In May 2004, in an article in The Times about prominent Democrats who wanted Mr. McCain to be Mr. Kerry’s running mate, Mr. McCain was asked by the paper whether he had ever discussed the offer of the vice-presidential spot, even casually, with Mr. Kerry. He paused for a moment and said, “No, we really haven’t.”
An article in June 2004 in The Times reported that Mr. Kerry made his first direct overtures to Mr. McCain about the vice-presidential spot about three weeks after he had locked up the Democratic nomination that March, according to a person who had discussed the matter with the two senators.
Since 2004, senior aides to Mr. McCain have readily discussed Mr. McCain’s conversations with Mr. Kerry about the No. 2 spot, but Mr. McCain has himself rarely talked about those conversations publicly. For that reason, his reply to the question at the public forum in Atlanta stood out.
"(H)is rely to the question at the public forum in Atlanta" is apparently the one from the third graph in the Bumiller story:
"So when I was approached, when we had that conversation back in 2004, that’s why I never even considered such a thing.”I suppose it was the pronoun "we," that sent Bumiller into Perry Mason mode.
Bumiller went to the May 2004 Times, and I've reproduced the key portion of that story:
If Mr. McCain is offered the vice-presidential spot, people close to Mr. Kerry say, the request will come from the candidate himself and not through the campaign's vice-presidential vetting process.
Asked if Senator Kerry had made such an offer, Mr. McCain said no without hesitation. But asked if the two men had ever discussed it, even casually, he paused for a moment.

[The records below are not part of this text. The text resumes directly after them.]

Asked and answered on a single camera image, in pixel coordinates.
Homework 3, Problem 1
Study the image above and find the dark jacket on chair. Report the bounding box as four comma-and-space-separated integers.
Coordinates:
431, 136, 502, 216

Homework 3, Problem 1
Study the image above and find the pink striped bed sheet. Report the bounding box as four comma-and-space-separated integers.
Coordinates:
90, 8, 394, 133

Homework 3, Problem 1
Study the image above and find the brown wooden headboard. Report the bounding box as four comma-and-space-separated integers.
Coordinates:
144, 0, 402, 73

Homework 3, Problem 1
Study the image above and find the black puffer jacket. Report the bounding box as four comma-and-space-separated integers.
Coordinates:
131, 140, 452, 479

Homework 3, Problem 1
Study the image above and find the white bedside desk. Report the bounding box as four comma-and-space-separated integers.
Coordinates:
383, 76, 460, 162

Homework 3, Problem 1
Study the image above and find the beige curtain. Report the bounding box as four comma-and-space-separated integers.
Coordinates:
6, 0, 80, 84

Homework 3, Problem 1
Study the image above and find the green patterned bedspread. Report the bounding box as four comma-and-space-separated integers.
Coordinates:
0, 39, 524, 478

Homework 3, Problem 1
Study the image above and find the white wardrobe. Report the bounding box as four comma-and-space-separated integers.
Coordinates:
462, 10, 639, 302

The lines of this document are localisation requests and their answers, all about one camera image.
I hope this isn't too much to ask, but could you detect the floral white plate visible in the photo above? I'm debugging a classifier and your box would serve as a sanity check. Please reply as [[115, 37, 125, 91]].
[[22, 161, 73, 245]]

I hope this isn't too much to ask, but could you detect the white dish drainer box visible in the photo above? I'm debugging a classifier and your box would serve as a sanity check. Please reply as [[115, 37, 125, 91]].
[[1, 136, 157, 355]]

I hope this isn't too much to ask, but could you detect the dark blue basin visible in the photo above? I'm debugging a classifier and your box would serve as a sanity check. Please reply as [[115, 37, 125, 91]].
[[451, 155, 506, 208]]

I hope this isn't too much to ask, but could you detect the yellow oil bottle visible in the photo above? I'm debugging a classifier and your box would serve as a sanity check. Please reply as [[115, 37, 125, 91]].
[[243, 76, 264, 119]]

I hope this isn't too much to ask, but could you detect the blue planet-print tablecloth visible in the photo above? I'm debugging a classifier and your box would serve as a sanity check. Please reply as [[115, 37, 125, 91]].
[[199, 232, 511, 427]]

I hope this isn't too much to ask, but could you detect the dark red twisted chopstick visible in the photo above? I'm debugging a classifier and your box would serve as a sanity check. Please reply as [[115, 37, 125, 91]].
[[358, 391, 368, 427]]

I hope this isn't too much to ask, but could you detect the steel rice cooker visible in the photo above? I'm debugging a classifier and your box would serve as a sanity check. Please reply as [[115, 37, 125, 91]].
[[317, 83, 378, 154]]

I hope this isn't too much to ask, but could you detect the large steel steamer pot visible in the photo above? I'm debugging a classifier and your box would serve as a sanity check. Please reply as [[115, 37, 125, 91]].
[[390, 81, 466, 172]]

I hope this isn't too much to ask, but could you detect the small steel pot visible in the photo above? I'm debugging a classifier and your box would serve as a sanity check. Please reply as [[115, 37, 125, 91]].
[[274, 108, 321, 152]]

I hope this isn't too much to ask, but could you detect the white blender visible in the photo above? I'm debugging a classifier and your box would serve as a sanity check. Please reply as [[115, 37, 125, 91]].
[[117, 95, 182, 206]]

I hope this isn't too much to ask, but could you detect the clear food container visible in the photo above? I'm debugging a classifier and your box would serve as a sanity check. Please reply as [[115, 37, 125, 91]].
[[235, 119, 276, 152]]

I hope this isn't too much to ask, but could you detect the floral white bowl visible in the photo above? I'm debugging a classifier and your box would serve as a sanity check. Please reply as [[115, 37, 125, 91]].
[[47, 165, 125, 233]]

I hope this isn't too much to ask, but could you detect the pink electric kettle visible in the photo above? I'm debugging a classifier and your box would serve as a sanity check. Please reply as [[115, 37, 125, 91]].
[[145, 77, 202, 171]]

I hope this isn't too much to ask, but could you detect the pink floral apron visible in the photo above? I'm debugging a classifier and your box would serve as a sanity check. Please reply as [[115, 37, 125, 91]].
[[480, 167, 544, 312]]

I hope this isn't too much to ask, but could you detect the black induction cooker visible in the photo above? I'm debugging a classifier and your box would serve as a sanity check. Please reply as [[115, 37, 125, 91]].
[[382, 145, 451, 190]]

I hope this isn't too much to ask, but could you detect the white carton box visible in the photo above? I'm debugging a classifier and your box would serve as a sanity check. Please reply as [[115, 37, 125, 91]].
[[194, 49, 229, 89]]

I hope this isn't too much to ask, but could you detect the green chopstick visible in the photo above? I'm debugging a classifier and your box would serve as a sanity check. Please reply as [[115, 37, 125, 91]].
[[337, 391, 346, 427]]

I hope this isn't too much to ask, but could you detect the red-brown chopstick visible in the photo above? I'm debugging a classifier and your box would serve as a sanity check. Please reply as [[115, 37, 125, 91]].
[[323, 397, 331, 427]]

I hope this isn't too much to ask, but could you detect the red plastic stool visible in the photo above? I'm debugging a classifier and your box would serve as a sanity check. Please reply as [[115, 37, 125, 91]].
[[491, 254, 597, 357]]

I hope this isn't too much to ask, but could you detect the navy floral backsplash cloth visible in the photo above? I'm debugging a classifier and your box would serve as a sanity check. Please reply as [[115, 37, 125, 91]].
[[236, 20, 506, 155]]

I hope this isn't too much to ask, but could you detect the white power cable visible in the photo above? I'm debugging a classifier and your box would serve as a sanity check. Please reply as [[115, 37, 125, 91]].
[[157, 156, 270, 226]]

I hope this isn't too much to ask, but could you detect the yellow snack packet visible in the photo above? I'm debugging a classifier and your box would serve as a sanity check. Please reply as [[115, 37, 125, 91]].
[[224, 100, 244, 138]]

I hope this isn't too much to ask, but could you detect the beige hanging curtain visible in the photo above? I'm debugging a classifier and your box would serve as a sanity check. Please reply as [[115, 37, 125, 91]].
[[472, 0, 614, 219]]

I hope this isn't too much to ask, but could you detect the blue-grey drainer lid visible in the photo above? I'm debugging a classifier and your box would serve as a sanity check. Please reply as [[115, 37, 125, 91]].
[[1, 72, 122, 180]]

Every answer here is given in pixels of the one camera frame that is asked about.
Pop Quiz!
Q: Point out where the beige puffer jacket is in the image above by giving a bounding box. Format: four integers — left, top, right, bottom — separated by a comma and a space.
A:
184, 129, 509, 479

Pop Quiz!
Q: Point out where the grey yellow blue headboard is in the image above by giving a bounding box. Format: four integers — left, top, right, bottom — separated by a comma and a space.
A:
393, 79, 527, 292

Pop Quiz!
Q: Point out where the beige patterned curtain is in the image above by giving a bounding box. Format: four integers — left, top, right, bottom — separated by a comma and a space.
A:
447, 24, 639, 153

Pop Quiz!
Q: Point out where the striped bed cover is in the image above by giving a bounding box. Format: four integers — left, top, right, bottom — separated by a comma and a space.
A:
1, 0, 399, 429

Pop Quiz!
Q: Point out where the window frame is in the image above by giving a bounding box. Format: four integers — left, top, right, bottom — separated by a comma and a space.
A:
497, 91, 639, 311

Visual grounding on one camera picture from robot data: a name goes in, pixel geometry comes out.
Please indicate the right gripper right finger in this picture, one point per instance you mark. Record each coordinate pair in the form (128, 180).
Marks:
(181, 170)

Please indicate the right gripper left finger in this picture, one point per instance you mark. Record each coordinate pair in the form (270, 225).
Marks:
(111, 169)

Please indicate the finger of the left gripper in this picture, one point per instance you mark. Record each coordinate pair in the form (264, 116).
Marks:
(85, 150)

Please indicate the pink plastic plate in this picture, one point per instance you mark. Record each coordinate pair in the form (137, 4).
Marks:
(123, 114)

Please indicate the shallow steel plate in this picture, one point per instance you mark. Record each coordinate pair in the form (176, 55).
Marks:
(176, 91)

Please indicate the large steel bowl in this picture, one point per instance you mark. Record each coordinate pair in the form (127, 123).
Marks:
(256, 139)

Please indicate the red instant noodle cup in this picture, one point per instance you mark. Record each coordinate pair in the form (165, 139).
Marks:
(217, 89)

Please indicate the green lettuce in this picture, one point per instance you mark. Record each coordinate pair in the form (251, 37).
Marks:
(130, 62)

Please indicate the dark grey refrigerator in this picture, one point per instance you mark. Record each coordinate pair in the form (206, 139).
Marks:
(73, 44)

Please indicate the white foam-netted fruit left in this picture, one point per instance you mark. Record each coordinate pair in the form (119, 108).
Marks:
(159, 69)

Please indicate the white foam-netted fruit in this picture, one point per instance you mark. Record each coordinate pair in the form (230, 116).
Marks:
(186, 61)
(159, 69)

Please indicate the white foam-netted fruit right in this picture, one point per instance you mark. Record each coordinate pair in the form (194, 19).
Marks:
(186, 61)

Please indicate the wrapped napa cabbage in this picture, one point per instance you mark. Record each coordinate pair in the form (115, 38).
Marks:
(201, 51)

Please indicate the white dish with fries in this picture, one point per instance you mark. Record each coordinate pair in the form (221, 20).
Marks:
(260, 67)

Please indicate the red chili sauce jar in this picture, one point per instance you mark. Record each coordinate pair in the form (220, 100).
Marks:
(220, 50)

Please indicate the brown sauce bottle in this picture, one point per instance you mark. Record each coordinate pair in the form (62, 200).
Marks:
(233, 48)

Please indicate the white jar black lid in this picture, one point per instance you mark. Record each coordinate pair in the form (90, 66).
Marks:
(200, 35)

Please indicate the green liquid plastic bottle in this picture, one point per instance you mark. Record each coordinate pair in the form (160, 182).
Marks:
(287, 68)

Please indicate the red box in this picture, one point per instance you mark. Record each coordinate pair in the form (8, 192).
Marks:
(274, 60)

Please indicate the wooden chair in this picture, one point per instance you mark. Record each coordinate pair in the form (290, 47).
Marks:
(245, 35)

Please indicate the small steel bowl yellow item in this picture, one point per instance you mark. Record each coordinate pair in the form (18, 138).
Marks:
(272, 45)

"No," he said finally. "We really haven't."
(The New York Times, May 15, 2004)
Recall the way Bumiller presented her questioning of McCain and you'll see the problem with relying on McCain's answer as an assurance that he never discussed the vice presidency issue with Kerry. Did the original question refer to the causal discussion of a Kerry offer of the veep slot? Or the way Bumiller apparently took it, to indicate that the two never even discussed whether or not McCain was interested?Without the question, verbatim, you won't have the answer. And not even necessarily if you have the question in its original form, since the asker and the askee might take the question two different ways. Bumiller was playing Perry Mason based on an ambiguity.
Here is the other Times story Bumiller referenced:
Mr. Kerry, the Massachusetts senator, made his first direct overtures to Mr. McCain about three weeks after locking up the Democratic nomination in March and approached him again, in person or by telephone, as many as seven times, as recently as last week, according to one person who has discussed the issue with both.
''It was always artfully phrased, but he asked him on several occasions to serve as his running mate,'' the individual said. ''He'd say, 'I don't want to formally ask because I don't want to be formally rejected, but having said that, would you do it?' or 'I need you to do it,' or 'I want you to do it.' ''
''It was always phrased in such a way as to give both men plausible deniability,'' the individual added.
(The New York Times, June 12, 2004)
But apparently not phrased in such a way to discourage the conclusion that McCain never perceived an offer of the vice presidency as such, at least in Bumiller's mind.McCain was right to mention the context and circumstances rather than attempt to address Bumiller's question/statement as it stood. Facts are routinely twisted in the news. Quotations are rearranged to accommodate the structure and flow of the story, and (as seen in the Bumiller story), reporters at times misleadingly present the question asked of the source.